How is my credit score calculated?

Most credit scores — including the FICO Score, used by 90% of top lenders — are calculated from five factors in your credit report: payment history (35%), amounts owed (30%), length of credit history (15%), credit mix (10%), and new credit (10%). The score ranges from 300 to 850.

A credit score is a three-digit number generated by a statistical model that reads your credit report and estimates how likely you are to repay a new debt on time. The most widely used model is the FICO Score, developed by Fair Isaac Corporation. Lenders also use VantageScore, developed jointly by the three major bureaus (Equifax, Experian, TransUnion). Both score on a 300–850 scale, but the factor weights differ slightly.

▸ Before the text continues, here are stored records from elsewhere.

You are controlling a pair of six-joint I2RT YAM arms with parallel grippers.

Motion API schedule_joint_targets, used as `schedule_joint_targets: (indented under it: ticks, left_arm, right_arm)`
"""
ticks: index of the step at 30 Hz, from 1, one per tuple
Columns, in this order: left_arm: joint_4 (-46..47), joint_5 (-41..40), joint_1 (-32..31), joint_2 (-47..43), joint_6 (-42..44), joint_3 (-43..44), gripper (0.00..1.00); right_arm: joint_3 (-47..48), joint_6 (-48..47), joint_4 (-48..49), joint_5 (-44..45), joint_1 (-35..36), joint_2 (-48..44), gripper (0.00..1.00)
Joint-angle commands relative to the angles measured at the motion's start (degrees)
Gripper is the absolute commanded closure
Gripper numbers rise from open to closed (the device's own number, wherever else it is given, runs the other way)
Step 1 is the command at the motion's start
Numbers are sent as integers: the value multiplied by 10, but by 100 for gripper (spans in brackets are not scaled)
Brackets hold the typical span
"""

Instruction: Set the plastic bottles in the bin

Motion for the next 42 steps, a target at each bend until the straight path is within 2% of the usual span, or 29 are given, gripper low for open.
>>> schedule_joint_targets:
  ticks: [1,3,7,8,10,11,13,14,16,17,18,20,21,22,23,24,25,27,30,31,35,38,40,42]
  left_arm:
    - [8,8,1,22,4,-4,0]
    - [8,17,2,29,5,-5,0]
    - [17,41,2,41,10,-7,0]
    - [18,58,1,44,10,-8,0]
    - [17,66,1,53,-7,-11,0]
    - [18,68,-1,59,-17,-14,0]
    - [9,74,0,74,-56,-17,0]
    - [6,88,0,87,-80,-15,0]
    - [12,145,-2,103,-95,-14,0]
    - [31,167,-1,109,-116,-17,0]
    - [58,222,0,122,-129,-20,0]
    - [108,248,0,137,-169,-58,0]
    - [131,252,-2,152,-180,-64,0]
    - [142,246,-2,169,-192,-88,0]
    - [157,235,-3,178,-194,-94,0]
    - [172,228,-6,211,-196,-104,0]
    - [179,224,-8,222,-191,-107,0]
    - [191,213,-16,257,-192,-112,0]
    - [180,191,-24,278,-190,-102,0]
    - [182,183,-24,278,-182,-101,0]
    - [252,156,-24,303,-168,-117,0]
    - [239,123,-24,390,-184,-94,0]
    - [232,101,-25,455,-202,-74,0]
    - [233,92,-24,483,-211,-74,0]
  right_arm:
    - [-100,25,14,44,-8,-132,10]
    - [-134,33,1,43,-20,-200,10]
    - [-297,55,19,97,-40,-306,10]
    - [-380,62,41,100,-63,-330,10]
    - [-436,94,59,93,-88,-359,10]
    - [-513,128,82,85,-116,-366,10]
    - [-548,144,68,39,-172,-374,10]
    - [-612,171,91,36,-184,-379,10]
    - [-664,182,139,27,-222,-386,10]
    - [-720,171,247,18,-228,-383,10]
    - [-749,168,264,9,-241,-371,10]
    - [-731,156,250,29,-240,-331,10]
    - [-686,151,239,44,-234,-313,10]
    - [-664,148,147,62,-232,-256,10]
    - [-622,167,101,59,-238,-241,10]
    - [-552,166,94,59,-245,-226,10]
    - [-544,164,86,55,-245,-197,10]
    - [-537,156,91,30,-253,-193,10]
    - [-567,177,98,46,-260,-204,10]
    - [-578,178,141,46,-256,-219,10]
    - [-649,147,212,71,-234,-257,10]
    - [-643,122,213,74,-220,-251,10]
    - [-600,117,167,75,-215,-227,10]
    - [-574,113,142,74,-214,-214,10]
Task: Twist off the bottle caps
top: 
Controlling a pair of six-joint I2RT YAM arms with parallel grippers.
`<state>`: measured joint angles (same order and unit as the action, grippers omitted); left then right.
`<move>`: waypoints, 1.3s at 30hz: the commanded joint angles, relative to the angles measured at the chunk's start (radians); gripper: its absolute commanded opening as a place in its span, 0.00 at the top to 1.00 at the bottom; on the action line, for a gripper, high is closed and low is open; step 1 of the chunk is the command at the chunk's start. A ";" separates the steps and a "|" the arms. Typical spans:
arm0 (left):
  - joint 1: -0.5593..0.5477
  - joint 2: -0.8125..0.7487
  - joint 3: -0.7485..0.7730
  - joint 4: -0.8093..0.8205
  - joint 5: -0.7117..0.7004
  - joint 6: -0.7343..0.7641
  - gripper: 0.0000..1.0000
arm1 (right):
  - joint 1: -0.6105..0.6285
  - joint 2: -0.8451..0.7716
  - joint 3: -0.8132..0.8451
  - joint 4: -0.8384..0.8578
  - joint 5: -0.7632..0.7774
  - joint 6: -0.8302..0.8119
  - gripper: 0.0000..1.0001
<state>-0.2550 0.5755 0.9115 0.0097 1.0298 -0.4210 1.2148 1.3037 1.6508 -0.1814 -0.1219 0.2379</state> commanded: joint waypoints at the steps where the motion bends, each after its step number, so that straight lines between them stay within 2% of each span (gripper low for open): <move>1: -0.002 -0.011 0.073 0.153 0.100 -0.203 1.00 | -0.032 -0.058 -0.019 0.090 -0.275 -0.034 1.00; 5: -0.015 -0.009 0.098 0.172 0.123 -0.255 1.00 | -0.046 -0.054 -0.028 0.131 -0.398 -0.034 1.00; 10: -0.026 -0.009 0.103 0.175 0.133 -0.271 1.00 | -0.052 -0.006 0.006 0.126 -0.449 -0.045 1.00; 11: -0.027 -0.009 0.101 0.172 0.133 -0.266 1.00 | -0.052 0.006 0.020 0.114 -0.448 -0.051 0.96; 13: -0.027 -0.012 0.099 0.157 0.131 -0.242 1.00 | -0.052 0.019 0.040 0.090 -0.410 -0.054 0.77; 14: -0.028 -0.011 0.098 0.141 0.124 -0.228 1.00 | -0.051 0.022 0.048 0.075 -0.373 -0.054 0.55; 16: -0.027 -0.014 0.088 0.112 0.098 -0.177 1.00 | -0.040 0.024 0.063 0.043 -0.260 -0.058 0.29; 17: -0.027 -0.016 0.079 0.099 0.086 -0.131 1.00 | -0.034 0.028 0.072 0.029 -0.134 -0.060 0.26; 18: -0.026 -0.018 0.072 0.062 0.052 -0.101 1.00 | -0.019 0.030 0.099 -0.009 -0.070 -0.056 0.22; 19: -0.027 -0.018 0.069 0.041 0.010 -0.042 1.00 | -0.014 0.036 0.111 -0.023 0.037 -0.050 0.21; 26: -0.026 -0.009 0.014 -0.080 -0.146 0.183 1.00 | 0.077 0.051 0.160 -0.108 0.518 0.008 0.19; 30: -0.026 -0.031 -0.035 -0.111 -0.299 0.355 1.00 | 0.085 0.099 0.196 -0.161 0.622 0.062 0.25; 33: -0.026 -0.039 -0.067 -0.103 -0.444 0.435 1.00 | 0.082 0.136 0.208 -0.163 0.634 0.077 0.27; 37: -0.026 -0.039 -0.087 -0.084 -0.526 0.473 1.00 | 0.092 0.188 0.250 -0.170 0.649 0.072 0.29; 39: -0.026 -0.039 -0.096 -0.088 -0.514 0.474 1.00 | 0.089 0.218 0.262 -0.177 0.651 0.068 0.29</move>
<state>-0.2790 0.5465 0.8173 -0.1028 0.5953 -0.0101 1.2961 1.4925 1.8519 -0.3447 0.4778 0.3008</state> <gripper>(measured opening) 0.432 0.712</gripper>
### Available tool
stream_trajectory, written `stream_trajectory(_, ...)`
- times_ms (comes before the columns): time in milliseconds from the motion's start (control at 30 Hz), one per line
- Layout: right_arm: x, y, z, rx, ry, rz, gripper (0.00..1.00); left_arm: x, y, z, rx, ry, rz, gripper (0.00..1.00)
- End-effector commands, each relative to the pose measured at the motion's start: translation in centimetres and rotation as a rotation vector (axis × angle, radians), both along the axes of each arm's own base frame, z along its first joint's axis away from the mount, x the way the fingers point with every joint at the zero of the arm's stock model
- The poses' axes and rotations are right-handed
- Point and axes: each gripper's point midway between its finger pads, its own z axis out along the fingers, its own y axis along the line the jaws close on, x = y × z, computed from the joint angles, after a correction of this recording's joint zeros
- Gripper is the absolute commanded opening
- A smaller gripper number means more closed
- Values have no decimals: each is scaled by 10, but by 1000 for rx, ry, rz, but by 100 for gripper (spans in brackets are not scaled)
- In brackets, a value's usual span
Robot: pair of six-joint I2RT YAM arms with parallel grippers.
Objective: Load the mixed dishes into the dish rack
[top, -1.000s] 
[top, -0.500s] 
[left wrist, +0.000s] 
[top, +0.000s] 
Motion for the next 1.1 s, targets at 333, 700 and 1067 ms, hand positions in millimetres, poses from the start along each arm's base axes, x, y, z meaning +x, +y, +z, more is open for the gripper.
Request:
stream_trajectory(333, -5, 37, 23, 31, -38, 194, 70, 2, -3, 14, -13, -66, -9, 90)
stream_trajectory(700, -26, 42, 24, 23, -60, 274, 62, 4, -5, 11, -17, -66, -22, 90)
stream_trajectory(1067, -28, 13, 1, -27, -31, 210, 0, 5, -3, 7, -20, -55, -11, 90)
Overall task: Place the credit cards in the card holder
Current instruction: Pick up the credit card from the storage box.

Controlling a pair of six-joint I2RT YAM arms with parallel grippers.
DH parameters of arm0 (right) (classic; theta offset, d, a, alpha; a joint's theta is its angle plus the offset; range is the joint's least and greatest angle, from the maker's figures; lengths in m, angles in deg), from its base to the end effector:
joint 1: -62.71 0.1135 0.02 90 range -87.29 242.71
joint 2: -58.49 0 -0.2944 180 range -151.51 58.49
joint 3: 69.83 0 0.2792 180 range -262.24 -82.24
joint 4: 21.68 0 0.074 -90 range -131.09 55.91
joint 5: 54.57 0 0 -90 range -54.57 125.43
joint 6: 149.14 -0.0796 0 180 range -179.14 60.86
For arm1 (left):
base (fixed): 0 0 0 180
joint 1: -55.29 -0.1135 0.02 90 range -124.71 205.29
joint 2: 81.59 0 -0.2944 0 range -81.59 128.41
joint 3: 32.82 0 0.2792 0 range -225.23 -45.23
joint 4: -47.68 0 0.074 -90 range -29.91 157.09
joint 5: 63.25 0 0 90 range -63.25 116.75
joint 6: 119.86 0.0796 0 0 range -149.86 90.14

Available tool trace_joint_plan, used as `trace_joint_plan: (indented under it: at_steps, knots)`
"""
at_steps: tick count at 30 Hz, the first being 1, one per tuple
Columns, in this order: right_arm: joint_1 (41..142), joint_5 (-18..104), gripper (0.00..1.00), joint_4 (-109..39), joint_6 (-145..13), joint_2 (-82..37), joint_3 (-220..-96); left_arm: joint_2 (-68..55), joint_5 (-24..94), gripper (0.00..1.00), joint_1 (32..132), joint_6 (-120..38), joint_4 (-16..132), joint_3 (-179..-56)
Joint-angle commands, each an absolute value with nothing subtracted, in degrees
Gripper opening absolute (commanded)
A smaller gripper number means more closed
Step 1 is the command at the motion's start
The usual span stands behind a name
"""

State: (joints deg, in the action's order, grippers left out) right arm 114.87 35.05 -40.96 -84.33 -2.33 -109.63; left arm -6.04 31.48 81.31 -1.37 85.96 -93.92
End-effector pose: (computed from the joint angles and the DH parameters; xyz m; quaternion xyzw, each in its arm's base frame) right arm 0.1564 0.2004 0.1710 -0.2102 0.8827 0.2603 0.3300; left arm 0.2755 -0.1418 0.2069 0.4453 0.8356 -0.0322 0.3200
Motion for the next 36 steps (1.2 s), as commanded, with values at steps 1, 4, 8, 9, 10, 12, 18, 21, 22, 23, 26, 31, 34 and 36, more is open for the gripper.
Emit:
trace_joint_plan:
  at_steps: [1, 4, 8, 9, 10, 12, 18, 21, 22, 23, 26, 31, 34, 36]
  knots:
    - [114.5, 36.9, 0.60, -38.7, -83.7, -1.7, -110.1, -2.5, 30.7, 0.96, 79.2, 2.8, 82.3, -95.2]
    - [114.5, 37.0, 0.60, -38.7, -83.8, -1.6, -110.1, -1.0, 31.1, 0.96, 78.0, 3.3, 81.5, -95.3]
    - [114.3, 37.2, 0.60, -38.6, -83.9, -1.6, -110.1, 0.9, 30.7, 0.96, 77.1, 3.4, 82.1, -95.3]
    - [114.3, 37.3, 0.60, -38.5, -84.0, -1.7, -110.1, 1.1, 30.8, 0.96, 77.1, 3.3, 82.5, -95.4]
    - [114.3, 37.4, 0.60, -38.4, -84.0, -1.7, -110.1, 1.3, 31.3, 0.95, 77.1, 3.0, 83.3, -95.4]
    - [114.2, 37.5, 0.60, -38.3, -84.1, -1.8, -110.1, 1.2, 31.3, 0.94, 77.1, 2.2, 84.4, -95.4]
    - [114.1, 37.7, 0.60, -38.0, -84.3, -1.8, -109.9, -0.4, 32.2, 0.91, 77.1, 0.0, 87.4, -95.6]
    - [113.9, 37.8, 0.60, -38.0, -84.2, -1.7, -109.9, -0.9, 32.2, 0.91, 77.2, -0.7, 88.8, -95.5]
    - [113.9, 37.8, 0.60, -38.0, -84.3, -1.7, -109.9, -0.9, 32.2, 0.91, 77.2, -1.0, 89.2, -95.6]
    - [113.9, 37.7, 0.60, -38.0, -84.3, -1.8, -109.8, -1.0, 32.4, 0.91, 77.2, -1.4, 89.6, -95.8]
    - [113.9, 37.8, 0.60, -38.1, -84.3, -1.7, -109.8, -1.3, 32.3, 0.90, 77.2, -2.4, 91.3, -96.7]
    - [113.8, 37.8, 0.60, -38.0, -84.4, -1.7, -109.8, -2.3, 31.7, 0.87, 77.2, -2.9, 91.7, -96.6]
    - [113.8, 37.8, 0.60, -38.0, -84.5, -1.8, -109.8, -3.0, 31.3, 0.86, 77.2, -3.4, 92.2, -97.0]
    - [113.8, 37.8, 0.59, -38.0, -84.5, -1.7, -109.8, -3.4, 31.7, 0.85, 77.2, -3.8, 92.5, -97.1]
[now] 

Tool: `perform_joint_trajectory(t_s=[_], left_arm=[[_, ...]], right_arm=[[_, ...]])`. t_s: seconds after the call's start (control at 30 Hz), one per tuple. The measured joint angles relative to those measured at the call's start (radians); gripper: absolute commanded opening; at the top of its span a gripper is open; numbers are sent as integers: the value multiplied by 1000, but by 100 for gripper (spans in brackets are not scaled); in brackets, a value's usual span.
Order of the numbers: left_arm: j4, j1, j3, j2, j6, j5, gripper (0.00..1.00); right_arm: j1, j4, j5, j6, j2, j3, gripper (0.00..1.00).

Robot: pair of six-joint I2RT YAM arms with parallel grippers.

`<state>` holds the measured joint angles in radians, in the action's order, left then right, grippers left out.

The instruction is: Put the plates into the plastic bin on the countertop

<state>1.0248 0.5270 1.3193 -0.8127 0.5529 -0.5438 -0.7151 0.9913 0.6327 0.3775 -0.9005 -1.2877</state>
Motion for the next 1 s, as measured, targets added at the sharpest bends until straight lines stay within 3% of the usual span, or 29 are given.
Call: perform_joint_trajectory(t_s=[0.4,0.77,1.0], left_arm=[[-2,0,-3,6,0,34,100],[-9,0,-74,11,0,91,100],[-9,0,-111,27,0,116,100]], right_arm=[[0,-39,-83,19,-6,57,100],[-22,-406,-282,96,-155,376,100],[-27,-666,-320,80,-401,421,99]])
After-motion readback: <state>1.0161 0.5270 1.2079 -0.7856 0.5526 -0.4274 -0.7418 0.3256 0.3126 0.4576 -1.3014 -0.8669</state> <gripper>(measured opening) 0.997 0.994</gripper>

The five FICO factors and their weights

Where does the score come from?

Each of the three major credit bureaus — Equifax, Experian, and TransUnion — maintains its own credit file on you. A FICO Score is calculated separately at each bureau using that bureau's file. This is why your Equifax FICO, Experian FICO, and TransUnion FICO can differ — they're reading three slightly different files. Lenders for mortgages typically pull all three and use the middle score.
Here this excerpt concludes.